怖いをちゃんと見ないと知らない間に、自分がそっち側に染まる、私はそこが怖くって、自分は何が一番怖いんだろう?をつつきまわさずにいられない癖がある。怖いから排除の前にすることがある。恐怖は、人を動かすにも、洗脳するにも、手っ取り早い手段で、脅迫商売の筆頭もオウムだった。
オウムの人々は、特別に悪い人たちじゃなかったよ。寂しかったりはあったとしても、特殊に特別に悪い人間たちでは、なかったよ。そして、最初は「ネタ扱い」されていたよ。お笑い番組にも出ていたよ。攻撃的な方向に進み出したのは「排除による被害者意識」がきっかけだったはず。
恐怖の扱いは重要。
オウムがやったの、戦前は国がやったんだよね。ちゃんとしてる人こそが、人を虐めるになるまで、そんなに長い道のりは必要ないみたい。
国がやって、オウムがやって、企業がやって、個人にその理屈に対抗する理屈を構築する暇を与えないような。Ω団は洗脳に抵抗するためにも必要だよな。
「染まってしまう」ことへの忌避感。それがどんな根拠に基づいているのかはともかく、何かそういう自分以外の「みんな」がそのように一律にまとまってしまっている、そのように見えること自体が脊髄反射的に拒否すべきものとして感じられること。「自分だけ」が「みんな」と違うらしいこと。それが確かにそうなのかどうかもまた別のことで、その「みんな」と「自分」との間がそんなに確定的に「違う」ものとも思えていない、だからこそなぜそんなにまで「自分だけ」が「違う」と思えてしまうのかについての確信がない。ゆえに、底知れない不安が伴いながら、でも感覚としてキモチとしては拒否感や忌避感が突出して先行してしまうというからくり。
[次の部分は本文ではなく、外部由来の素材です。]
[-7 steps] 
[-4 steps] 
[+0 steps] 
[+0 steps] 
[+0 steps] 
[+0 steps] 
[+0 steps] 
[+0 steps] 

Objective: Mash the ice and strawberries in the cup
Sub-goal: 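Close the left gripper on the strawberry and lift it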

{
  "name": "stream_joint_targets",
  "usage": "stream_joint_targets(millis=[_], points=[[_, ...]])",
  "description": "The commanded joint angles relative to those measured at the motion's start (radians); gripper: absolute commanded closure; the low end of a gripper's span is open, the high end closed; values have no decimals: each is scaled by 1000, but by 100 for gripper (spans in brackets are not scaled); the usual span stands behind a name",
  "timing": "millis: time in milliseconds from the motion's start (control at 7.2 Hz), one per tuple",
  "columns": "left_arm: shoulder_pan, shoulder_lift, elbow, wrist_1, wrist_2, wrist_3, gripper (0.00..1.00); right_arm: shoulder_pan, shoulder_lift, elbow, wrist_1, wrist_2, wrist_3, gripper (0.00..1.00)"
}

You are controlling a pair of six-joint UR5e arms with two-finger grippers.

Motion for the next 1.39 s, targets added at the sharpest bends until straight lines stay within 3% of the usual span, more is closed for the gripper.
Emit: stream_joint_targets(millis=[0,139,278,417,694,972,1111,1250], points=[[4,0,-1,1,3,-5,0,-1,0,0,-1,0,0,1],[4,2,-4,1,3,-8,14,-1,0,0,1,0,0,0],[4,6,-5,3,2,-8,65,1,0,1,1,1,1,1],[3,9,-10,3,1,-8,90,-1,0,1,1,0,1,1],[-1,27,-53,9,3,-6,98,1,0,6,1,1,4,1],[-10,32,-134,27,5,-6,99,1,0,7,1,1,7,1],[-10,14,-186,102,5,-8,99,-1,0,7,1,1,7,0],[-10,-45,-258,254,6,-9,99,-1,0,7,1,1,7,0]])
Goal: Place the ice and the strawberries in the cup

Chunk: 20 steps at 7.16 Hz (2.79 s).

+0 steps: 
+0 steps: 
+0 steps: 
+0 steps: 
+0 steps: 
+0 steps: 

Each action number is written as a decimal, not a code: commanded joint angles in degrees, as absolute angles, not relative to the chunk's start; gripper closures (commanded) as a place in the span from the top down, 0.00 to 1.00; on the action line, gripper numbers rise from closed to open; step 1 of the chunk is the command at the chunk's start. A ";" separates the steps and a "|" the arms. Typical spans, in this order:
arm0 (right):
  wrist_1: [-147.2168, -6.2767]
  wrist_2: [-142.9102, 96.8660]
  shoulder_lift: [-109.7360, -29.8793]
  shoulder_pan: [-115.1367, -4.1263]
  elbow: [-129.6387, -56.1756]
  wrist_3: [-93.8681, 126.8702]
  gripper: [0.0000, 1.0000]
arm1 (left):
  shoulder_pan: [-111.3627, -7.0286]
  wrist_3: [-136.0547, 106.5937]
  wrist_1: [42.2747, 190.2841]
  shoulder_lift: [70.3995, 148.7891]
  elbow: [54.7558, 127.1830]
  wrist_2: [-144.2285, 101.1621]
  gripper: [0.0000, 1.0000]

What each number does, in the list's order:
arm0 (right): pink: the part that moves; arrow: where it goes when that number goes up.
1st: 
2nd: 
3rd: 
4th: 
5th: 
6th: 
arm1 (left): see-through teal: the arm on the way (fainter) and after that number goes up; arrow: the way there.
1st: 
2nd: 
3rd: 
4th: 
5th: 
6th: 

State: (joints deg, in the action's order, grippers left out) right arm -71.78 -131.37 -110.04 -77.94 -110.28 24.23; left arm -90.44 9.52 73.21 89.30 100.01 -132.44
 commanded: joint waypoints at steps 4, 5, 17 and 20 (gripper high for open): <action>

「排除」とかそういう思想系の用語やもの言いがうっかり繰り出されてしまう程度に、当時すでに不用意なまでに内面的になっていたことも悪さしているはず。そしてその「排除」の側に自分もまた確かにいたことを認めているからこそ、それが原因で彼らオウムを過剰化させていったのだ、というある種の自虐的な自己弁護へと横転してゆく。
確かにナイーヴで誠実でもあるからこそ、うっかりと当時の同時代的なココロのあり方、「自分」というたてつけの輪郭が露わになっていて、それが見事にその後数十年を経ての〈いま・ここ〉に未だに生きているという証跡になっている。「ブラック環境」と結びつけての解釈が出てきているのも、そういう意味では必然的で、かつてのオウムの記憶はその後数十年を経てなお、うまく本来のあるべき〈いま・ここ〉に着地していないのだな、と思わざるを得ない、ここでもまた良くも悪くも。
*1:オウムの記憶、その後も含めて〈いま・ここ〉と地続きになってしまうココロのありよう。同時代のひとつの証言として。